Dollar Up, Shekel Down, a New Trend

YERUSHALAYIM
Bank of Israel, Givat Ram, Yerushalayim.
Bank of Israel, Givat Ram, Yerushalayim.

The Bank of Israel’s much-criticized, low-profile policy on the shekel-dollar exchange rate was scoring victories on Monday after months of public clamor for bolder intervention, The Times of Israel reported.

With the dollar sailing over the 3.5 mark for the first time this year, analysts were saying that it’s not just a passing fluctuation. There’s a 58 percent probability that the shekel will give back half of the past year’s advance by the end of 2014, according to data compiled by Bloomberg.

The shekel appreciated 7.5 percent in 2013, the biggest advance among 31 major currencies.

The shekel registered its biggest monthly drop since August last month, as the Bank of Israel and the Finance Ministry purchased about $1.5 billion in foreign currency, according to Rony Gitlin, head of spot trading at Bank Leumi Le-Israel, the country’s second-largest bank.

“The central bank, with some help from the Finance Ministry, is succeeding in halting shekel appreciation by more aggressively intervening in the market,” Leumi’s Gitlin said in a phone interview. “Frequent interventions signal the determination by the bank to act to balance the exchange rate so it’s not hurting exports as much.”

While Bank of Israel Governor Karnit Flug resisted exhortations from exporters and some market experts to take drastic action, such as setting a floor rate, she has backed up her assurance that the central bank isn’t indifferent to the plight of those affected adversely by the exchange rate.

The shekel-dollar exchange rate rose to NIS 3.522/$ on Monday, after the Bank of Israel bought tens of millions of dollars on Friday. The central bank is estimated to have bought some $500 million in total last week.

Furthermore, the BOI said it will buy $3.5 billion in foreign currency this year to offset the effect of new natural gas revenue on the shekel, a 67 percent increase from 2013.
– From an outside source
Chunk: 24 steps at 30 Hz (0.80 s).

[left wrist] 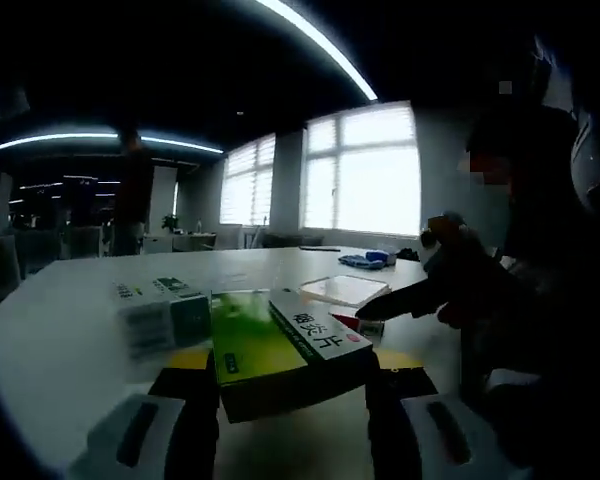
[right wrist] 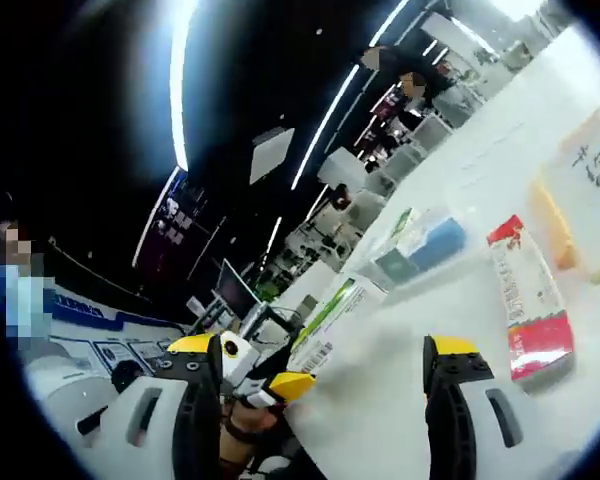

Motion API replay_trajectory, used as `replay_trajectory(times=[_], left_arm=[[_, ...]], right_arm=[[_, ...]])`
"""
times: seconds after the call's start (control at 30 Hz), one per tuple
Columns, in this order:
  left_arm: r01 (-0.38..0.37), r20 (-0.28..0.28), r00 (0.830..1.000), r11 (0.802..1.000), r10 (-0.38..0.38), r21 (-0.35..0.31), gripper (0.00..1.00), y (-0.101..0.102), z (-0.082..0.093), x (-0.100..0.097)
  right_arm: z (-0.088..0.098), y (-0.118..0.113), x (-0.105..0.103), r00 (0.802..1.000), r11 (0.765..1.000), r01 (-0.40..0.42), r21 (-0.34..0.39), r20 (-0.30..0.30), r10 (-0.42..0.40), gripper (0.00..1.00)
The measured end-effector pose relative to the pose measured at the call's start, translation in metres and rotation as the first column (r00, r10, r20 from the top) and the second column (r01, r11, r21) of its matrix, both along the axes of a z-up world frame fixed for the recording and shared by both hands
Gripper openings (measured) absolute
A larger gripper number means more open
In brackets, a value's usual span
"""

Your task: Arrange the small medicine boxes into an aligned row inside the storage area until every box is upright, visible, and separated from the surrounding clutter.

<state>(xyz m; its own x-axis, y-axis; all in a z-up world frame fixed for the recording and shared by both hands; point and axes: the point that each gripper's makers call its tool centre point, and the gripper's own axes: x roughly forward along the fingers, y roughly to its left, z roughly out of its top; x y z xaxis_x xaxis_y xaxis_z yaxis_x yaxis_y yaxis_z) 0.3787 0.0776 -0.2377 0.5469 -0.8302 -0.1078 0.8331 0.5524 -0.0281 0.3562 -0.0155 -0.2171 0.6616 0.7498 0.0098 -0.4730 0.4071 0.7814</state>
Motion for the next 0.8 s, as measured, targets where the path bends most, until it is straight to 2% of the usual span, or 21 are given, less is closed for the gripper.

“The Bank of Israel will continue to use ad-hoc foreign exchange interventions to limit appreciation pressures,” Goldman Sachs Group strategists Kasper Lund-Jensen and Ahmet Akarli said in a note Jan. 27.

FXCM Israel said on Monday, “The shekel-dollar exchange rate broke through upwards, in line with the strengthening of the dollar in international markets, and the well-timed intervention by the Bank of Israel last week. When the level of risk rises, demand for the dollar, which is a sounder and safer assets, also rises. Further falls in the capital market and instability in emerging markets should further boost demand for the dollar, and strengthen it against the shekel, too.”